Helpless in the Face of Madness: “What is the matter with us? Are we really helpless in the face of the astounding toll that guns take on this society?

“More than 30,000 people die from gunfire every year. Another 66,000 or so are wounded, which means that nearly 100,000 men, women and children are shot in the United States annually. Have we really become so impotent as a society, so pathetically fearful in the face of the extremists, that we can’t even take the most modest of steps to begin curbing this horror?” (NYT)

How Plate Tectonics Became Accepted Science:  “‘Most of the really great breakthroughs in science are unifications,’ said Owen J. Gingerich, a science historian at Harvard. Newton’s laws of motion unified the sky and Earth as ruled by the same physics; that was radically different from the earlier Aristotelian concept, in which the two realms were separate. Einstein’s laws of relativity unified space and time.

“’Obviously, plate tectonics was an enormous unifying theory that began to make sense of disparate sorts of phenomena,’ Dr. Gingerich said.” (NYT Week in Review) (h/t)

How deep the Universe: “Now there you go. Did you see that? What I said? ‘The nearby spiral…’. ‘The galaxy is close to our own…’. But it isn’t.” (Bad Astronomy)

Dysteleological Physicalism: “Ernst Haeckel coined the term ‘dysteleology’ to describe the idea that the universe has no ultimate goal or purpose. His primary concern was with biological evolution, but the conception goes deeper. Google returns no hits for the phrase ‘dysteleological physicalism’ (until now, I suppose). But it is arguably the most fundamental insight that science has given us about the ultimate nature of reality.
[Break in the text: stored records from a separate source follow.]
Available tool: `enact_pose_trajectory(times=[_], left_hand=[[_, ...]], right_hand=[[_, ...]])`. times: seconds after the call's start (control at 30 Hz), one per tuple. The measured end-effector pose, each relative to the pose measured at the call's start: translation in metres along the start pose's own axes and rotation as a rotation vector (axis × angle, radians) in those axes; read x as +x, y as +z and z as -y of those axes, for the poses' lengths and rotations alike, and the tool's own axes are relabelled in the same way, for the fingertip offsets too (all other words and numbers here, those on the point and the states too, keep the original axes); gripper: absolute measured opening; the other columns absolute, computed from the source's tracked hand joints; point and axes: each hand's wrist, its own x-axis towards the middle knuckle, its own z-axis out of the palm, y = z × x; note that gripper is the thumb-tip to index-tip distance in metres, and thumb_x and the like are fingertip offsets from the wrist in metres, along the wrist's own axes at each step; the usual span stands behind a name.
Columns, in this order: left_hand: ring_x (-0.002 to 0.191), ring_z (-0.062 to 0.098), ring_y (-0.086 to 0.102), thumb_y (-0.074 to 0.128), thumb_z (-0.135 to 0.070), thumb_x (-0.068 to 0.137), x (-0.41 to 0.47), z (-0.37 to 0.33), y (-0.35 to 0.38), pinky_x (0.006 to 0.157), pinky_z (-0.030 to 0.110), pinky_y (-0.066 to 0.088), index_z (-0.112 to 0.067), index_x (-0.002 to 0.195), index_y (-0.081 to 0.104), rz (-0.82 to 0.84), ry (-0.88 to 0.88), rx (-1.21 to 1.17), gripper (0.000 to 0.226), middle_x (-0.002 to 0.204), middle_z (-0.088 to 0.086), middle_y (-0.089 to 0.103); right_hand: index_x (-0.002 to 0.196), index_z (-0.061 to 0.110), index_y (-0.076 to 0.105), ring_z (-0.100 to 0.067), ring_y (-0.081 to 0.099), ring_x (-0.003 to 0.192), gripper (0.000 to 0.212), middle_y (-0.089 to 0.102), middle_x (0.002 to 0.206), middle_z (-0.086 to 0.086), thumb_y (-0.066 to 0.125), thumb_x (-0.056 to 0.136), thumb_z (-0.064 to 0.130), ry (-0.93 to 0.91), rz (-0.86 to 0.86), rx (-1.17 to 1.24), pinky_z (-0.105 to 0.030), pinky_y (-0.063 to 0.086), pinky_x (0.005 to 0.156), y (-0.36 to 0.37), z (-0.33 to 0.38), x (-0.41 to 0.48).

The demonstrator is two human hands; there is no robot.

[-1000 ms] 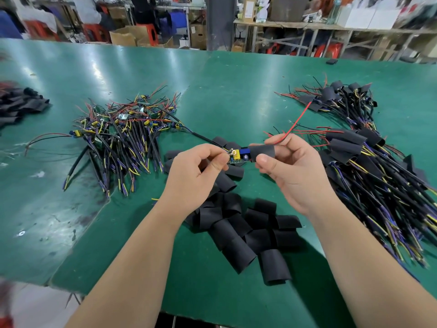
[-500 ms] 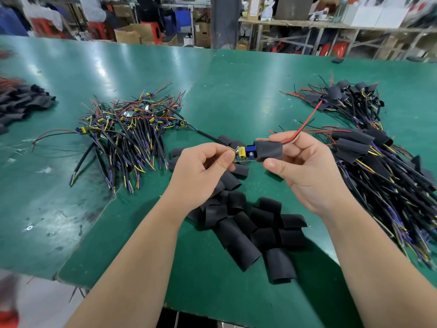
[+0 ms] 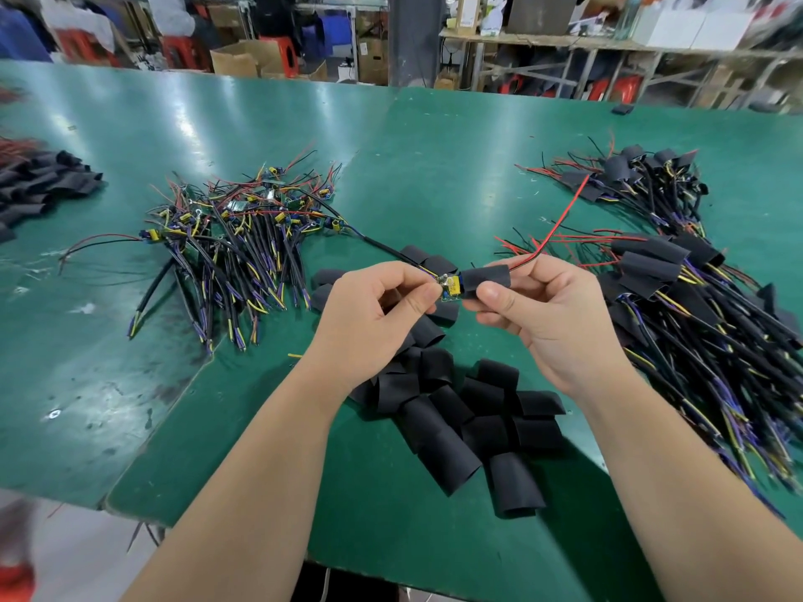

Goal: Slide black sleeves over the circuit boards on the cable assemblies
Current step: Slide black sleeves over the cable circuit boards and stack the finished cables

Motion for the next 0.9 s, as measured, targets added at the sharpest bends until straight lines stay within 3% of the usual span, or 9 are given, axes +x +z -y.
enact_pose_trajectory(times=[0.1, 0.33, 0.43, 0.5, 0.57, 0.73, 0.83, 0.9], left_hand=[[0.055, -0.003, 0.050, 0.064, -0.013, 0.090, 0.000, 0.001, 0.000, 0.057, 0.008, 0.036, -0.032, 0.079, 0.064, 0.003, 0.003, 0.010, 0.022, 0.065, -0.019, 0.064], [0.058, -0.004, 0.052, 0.065, -0.012, 0.089, 0.001, 0.000, -0.002, 0.060, 0.008, 0.038, -0.031, 0.078, 0.065, -0.012, -0.017, -0.008, 0.022, 0.064, -0.018, 0.065], [0.062, 0.003, 0.055, 0.067, -0.013, 0.088, 0.000, -0.002, -0.001, 0.062, 0.016, 0.044, -0.031, 0.076, 0.067, 0.008, -0.052, -0.068, 0.022, 0.065, -0.018, 0.066], [0.063, 0.007, 0.054, 0.068, -0.012, 0.087, 0.000, -0.004, -0.001, 0.063, 0.021, 0.044, -0.027, 0.075, 0.068, 0.040, -0.080, -0.119, 0.019, 0.064, -0.015, 0.066], [0.061, 0.003, 0.055, 0.068, -0.009, 0.086, -0.001, -0.006, -0.001, 0.061, 0.016, 0.044, -0.021, 0.074, 0.069, 0.074, -0.103, -0.196, 0.017, 0.063, -0.013, 0.066], [0.055, -0.005, 0.054, 0.066, 0.000, 0.085, -0.001, -0.010, 0.000, 0.058, 0.008, 0.041, -0.012, 0.072, 0.067, 0.077, -0.141, -0.314, 0.017, 0.057, -0.012, 0.064], [0.055, -0.003, 0.052, 0.064, 0.000, 0.086, 0.000, -0.010, -0.002, 0.059, 0.009, 0.041, -0.013, 0.070, 0.065, 0.053, -0.143, -0.336, 0.021, 0.055, -0.012, 0.061], [0.053, -0.003, 0.048, 0.063, -0.002, 0.087, 0.000, -0.011, -0.002, 0.057, 0.009, 0.038, -0.015, 0.067, 0.064, 0.050, -0.146, -0.339, 0.023, 0.055, -0.012, 0.059]], right_hand=[[0.093, 0.005, 0.064, -0.021, 0.073, 0.071, 0.034, 0.075, 0.080, -0.006, 0.073, 0.062, 0.015, -0.012, 0.033, -0.016, -0.023, 0.055, 0.061, 0.000, -0.004, -0.001], [0.093, 0.015, 0.069, -0.017, 0.070, 0.068, 0.026, 0.073, 0.084, 0.000, 0.071, 0.068, 0.019, -0.011, 0.020, -0.102, -0.023, 0.054, 0.065, 0.004, -0.010, -0.001], [0.081, 0.010, 0.068, -0.012, 0.063, 0.061, 0.012, 0.067, 0.104, -0.002, 0.064, 0.072, 0.017, 0.060, 0.039, 0.062, -0.020, 0.050, 0.061, 0.002, -0.006, 0.000], [0.083, 0.009, 0.073, -0.010, 0.061, 0.060, 0.018, 0.068, 0.098, -0.004, 0.058, 0.077, 0.017, 0.113, 0.079, 0.170, -0.018, 0.049, 0.060, 0.000, -0.003, 0.000], [0.083, 0.008, 0.075, -0.009, 0.061, 0.058, 0.023, 0.070, 0.088, -0.007, 0.055, 0.079, 0.018, 0.151, 0.121, 0.220, -0.018, 0.050, 0.059, 0.000, -0.002, -0.001], [0.097, 0.004, 0.069, -0.006, 0.065, 0.062, 0.029, 0.072, 0.092, 0.002, 0.051, 0.083, 0.021, 0.216, 0.184, 0.293, -0.017, 0.052, 0.060, 0.004, -0.007, -0.004], [0.085, 0.010, 0.076, -0.006, 0.069, 0.066, 0.021, 0.073, 0.103, 0.005, 0.055, 0.080, 0.012, 0.223, 0.193, 0.335, -0.015, 0.053, 0.060, 0.004, -0.007, -0.004], [0.090, 0.006, 0.073, -0.006, 0.069, 0.066, 0.020, 0.073, 0.102, 0.004, 0.058, 0.077, 0.007, 0.220, 0.195, 0.337, -0.015, 0.053, 0.060, 0.003, -0.007, -0.004]])
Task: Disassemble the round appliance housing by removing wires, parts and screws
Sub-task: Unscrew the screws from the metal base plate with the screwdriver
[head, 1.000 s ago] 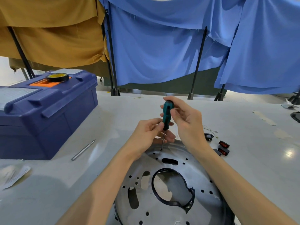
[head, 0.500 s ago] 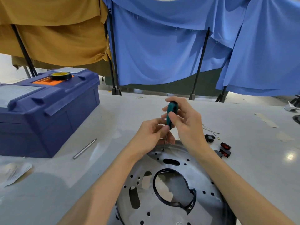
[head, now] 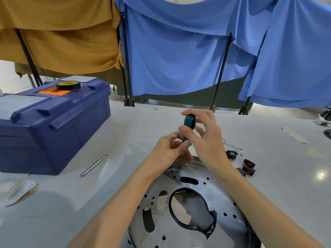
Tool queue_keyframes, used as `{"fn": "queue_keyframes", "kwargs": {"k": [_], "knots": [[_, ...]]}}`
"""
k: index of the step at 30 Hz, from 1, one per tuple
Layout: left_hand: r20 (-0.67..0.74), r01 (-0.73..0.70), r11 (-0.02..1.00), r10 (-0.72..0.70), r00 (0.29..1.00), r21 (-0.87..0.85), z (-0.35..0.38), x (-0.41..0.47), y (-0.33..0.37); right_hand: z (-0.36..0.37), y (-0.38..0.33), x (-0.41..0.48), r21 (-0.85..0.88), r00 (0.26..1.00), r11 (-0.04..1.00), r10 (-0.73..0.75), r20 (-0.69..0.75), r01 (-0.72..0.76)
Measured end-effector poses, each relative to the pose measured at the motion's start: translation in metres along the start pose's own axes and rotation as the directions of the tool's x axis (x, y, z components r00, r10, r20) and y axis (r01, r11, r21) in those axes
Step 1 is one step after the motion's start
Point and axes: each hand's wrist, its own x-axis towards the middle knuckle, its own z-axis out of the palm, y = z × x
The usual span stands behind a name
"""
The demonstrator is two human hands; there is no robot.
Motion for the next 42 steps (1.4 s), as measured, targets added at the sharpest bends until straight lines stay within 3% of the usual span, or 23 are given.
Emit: {"fn": "queue_keyframes", "kwargs": {"k": [4,9,13,16,21,26,31,37,42], "knots": [[0.016,-0.014,0.999,0.015,1.0,-0.031,-0.0001,-0.0007,0.0007,-0.0018,0.0004,0.0008,-0.054,0.998,0.998,-0.029,-0.056,0.026],[0.016,0.005,0.999,-0.004,1.0,-0.038,0.0004,-0.0017,0.0023,-0.0047,0.0013,0.0001,0.025,1.0,0.999,0.019,0.002,-0.019],[-0.034,0.01,1.0,-0.011,0.999,-0.003,-0.0009,-0.0007,0.001,-0.0015,0.0032,0.0006,-0.115,0.999,0.993,-0.02,-0.042,0.015],[0.005,-0.002,1.0,0.002,1.0,0.001,-0.0002,-0.0016,0.0031,-0.0036,0.0038,0.0011,-0.069,0.997,0.998,-0.01,-0.076,0.005],[0.022,0.004,1.0,-0.004,1.0,-0.008,0.0003,-0.002,0.0029,-0.0056,0.0026,0.0001,0.024,1.0,1.0,0.005,0.003,-0.005],[0.005,-0.029,1.0,0.029,1.0,0.006,0.0004,0.0002,0.0022,-0.002,0.0043,0.0009,-0.14,0.997,0.99,-0.033,-0.065,0.024],[0.034,0.01,1.0,-0.01,0.999,-0.016,-0.0004,-0.0014,0.0022,-0.0068,0.0041,0.0002,-0.051,0.998,0.999,0.005,-0.055,-0.008],[0.0,-0.02,0.999,0.02,1.0,0.051,0.0008,-0.001,0.0045,-0.0019,0.0026,-0.0004,-0.121,0.997,0.991,-0.06,-0.044,0.054],[0.046,0.009,0.999,-0.008,0.999,-0.03,0.0018,-0.0021,0.0052,-0.0052,0.0037,0.0002,-0.029,0.999,1.0,0.004,-0.053,-0.005]]}}
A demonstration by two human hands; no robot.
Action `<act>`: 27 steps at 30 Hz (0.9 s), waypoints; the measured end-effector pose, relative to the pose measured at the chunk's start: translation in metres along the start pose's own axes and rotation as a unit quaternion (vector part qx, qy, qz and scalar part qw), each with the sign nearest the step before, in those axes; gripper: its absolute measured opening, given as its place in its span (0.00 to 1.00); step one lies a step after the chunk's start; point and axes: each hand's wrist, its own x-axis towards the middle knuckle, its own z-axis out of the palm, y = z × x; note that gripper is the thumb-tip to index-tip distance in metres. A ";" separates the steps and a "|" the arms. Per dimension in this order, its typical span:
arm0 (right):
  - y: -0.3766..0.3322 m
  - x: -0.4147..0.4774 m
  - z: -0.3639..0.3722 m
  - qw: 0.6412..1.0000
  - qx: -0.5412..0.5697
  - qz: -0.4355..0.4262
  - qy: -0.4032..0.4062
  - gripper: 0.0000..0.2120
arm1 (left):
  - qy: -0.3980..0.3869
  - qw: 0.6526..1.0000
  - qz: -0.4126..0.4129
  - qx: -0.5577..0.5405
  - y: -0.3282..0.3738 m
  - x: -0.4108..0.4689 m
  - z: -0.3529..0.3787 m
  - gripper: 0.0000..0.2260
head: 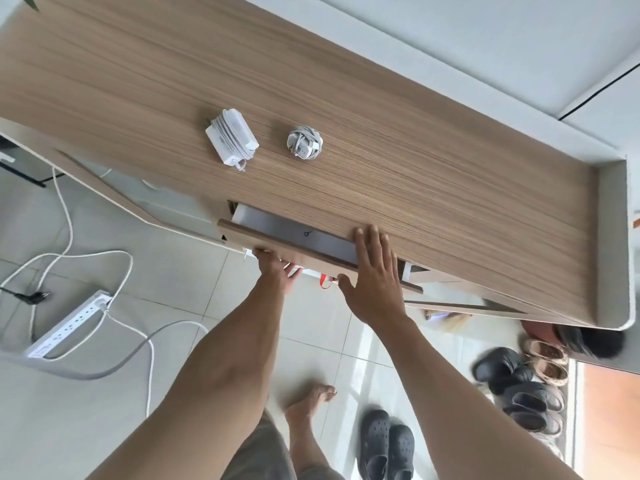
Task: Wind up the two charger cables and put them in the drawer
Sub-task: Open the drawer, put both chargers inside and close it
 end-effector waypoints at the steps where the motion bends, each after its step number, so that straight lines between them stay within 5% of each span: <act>1: -0.003 -0.004 0.006 1.000 0.008 0.010 0.008 0.40 | 0.014 1.000 0.004 0.016 0.003 -0.003 -0.002 0.27; 5: -0.014 -0.022 0.023 0.995 0.021 0.058 0.085 0.27 | 0.064 0.993 0.092 0.041 0.027 -0.020 -0.014 0.20; 8: -0.017 -0.029 0.026 0.989 0.044 0.089 0.111 0.18 | 0.123 0.944 0.270 0.145 0.046 -0.045 -0.021 0.20; 9: -0.018 -0.031 0.025 0.987 0.058 0.095 0.115 0.16 | 0.161 0.897 0.355 0.206 0.049 -0.057 -0.025 0.19; 11: -0.018 -0.029 0.022 0.984 0.070 0.101 0.127 0.14 | 0.185 0.746 0.532 0.355 0.054 -0.079 -0.031 0.21; 13: -0.019 -0.027 0.015 0.984 0.074 0.110 0.121 0.13 | 0.111 0.596 0.611 0.508 0.054 -0.091 -0.034 0.20; 17: -0.021 -0.028 0.007 0.987 0.053 0.123 0.092 0.12 | -0.007 0.414 0.553 0.722 0.045 -0.102 -0.043 0.15; 23: -0.020 -0.044 0.012 0.990 0.024 0.129 0.053 0.14 | 0.035 0.273 0.534 0.800 0.046 -0.126 -0.051 0.10; 27: -0.024 -0.065 0.021 0.992 0.014 0.120 0.048 0.13 | -0.001 0.292 0.495 0.818 0.046 -0.138 -0.061 0.08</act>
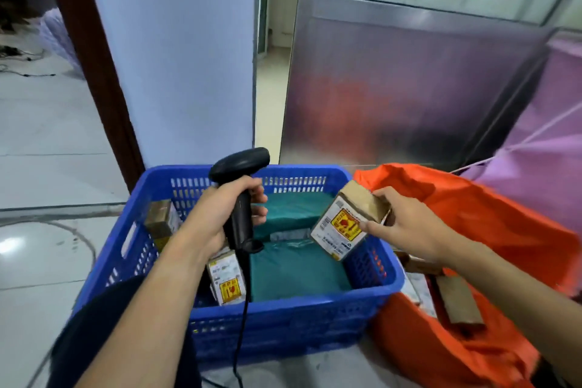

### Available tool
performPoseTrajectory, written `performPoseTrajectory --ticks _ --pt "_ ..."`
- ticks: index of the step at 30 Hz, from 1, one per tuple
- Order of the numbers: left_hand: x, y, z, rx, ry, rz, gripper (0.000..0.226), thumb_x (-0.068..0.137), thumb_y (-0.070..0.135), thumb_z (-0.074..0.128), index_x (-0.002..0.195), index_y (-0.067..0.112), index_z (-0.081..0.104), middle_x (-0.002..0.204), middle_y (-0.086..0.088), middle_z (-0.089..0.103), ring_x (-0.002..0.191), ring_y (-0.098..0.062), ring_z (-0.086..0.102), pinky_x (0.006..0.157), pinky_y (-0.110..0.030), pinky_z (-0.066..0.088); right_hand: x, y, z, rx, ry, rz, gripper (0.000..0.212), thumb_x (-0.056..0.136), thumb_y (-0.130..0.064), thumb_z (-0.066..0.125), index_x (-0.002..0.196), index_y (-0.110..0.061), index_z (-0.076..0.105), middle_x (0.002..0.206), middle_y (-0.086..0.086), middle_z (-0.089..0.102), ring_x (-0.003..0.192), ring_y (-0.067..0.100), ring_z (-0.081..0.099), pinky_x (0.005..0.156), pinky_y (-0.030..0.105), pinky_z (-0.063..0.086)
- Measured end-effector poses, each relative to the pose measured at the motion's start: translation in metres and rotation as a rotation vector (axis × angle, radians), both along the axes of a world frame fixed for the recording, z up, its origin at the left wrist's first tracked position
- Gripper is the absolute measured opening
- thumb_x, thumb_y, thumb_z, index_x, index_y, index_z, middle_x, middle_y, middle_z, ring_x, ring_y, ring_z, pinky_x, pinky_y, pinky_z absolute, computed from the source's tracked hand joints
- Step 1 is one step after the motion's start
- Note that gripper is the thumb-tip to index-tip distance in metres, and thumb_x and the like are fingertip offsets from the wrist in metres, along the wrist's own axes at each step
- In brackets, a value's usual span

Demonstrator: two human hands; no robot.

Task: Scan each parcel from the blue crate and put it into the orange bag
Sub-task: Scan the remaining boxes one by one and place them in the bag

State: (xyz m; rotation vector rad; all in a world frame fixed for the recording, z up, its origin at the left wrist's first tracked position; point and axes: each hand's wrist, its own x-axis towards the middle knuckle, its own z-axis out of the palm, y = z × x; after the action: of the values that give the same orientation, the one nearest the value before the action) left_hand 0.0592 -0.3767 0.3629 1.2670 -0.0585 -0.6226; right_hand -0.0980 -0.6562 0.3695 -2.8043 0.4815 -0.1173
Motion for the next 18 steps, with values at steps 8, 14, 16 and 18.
performPoseTrajectory --ticks 8,14,16,18 --pt "-0.038 -0.047 -0.010 0.081 -0.122 -0.058 0.017 0.096 0.017 0.071 0.094 0.000 0.073 0.082 -0.015 0.071 0.060 -0.026 0.065 0.063 -0.037 0.057 -0.065 -0.043 -0.001 0.352 -0.254 -0.210 0.052 0.081 -0.058 0.075 0.122 -0.031 0.058 0.111 -0.011 0.072 0.098 0.012 0.069 0.087 0.038 0.055" --pt "-0.068 -0.077 0.003 0.039 -0.169 -0.122 0.022 0.096 0.022 0.071 0.099 0.000 0.074 0.086 -0.016 0.072 0.067 -0.028 0.066 0.062 -0.035 0.060 -0.094 -0.048 0.017 0.820 -0.437 -0.340 0.033 0.096 -0.025 0.070 0.125 -0.013 0.062 0.107 0.005 0.079 0.086 0.024 0.078 0.060 0.021 0.056" --pt "-0.080 -0.085 0.010 0.026 -0.168 -0.135 0.024 0.095 0.023 0.072 0.103 0.000 0.076 0.089 -0.014 0.074 0.070 -0.026 0.067 0.066 -0.035 0.062 -0.097 -0.045 0.029 0.893 -0.480 -0.347 0.033 0.096 -0.028 0.069 0.125 -0.014 0.063 0.104 0.004 0.080 0.089 0.026 0.078 0.066 0.028 0.058" --pt "-0.089 -0.091 0.013 0.024 -0.166 -0.123 0.024 0.095 0.024 0.074 0.105 0.003 0.077 0.092 -0.013 0.075 0.071 -0.025 0.068 0.071 -0.038 0.063 -0.096 -0.043 0.040 0.936 -0.513 -0.328 0.031 0.097 -0.031 0.068 0.124 -0.016 0.064 0.103 0.004 0.080 0.091 0.026 0.078 0.075 0.036 0.058"
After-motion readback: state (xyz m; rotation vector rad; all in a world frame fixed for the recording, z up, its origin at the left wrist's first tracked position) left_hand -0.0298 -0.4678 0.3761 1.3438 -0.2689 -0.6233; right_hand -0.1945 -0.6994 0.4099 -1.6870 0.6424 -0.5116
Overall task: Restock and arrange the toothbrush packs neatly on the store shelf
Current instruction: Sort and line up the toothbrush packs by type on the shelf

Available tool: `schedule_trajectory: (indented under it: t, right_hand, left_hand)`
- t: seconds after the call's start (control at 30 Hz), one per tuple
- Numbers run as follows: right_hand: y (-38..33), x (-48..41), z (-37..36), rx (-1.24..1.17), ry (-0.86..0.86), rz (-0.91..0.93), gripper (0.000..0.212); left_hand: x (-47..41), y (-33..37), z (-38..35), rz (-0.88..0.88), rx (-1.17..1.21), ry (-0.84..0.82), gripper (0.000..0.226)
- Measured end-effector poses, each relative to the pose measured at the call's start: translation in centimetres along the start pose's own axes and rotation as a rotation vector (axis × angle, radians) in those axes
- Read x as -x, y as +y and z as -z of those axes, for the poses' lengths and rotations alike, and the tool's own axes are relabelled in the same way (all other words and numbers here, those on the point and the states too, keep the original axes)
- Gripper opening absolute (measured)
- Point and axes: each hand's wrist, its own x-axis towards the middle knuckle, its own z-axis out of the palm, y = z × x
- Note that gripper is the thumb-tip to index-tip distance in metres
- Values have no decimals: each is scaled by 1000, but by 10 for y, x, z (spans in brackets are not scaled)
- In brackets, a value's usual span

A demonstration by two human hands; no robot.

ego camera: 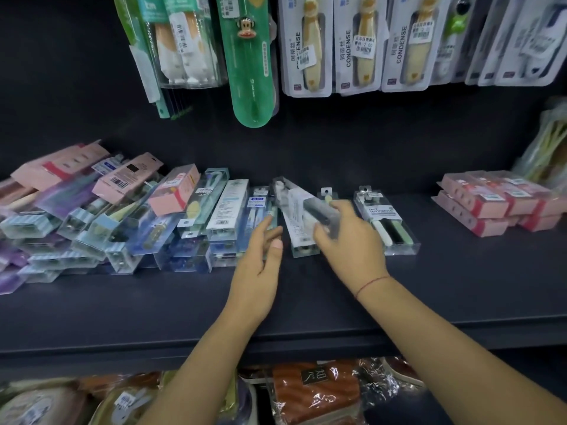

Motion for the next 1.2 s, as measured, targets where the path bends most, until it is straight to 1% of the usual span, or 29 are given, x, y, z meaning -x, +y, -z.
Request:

The world consists of things, which obey rules. Everything else derives from that.”  (Cosmic Variance)

Palinspeak and Violence: “One of the constants in Sarah Palin’s worldview is violence. You see it in her reality show where most wildlife is immediately identified as a threat to be guarded against or killed. You see it in her inflammatory language, and the ways in which she corrals supporters to sometimes shockingly violent threats. You see it even in completely innocuous Facebook postings on sports. Just check out this Palin stream-of-consciousness on, yes, March Madness…” (The Daily Dish)

“An armed society is a polite society”:  “So how is the aphorism; ‘An armed society is a polite society’ supposed to work?  I often hear people use it who advocate universal access to firearms as a solution to social problems.  What form, exactly, would that politeness take?  And what would happen if it were violated?  What would the result be in very crowded places?  How would it work out for people who cannot conform socially? What about the exchange of ideas considered by some to be inherently rude?  How would social innovation ever take place? A bit of imagination is in order and for that we might turn to a very imaginative author.” (Decrepit Old Fool)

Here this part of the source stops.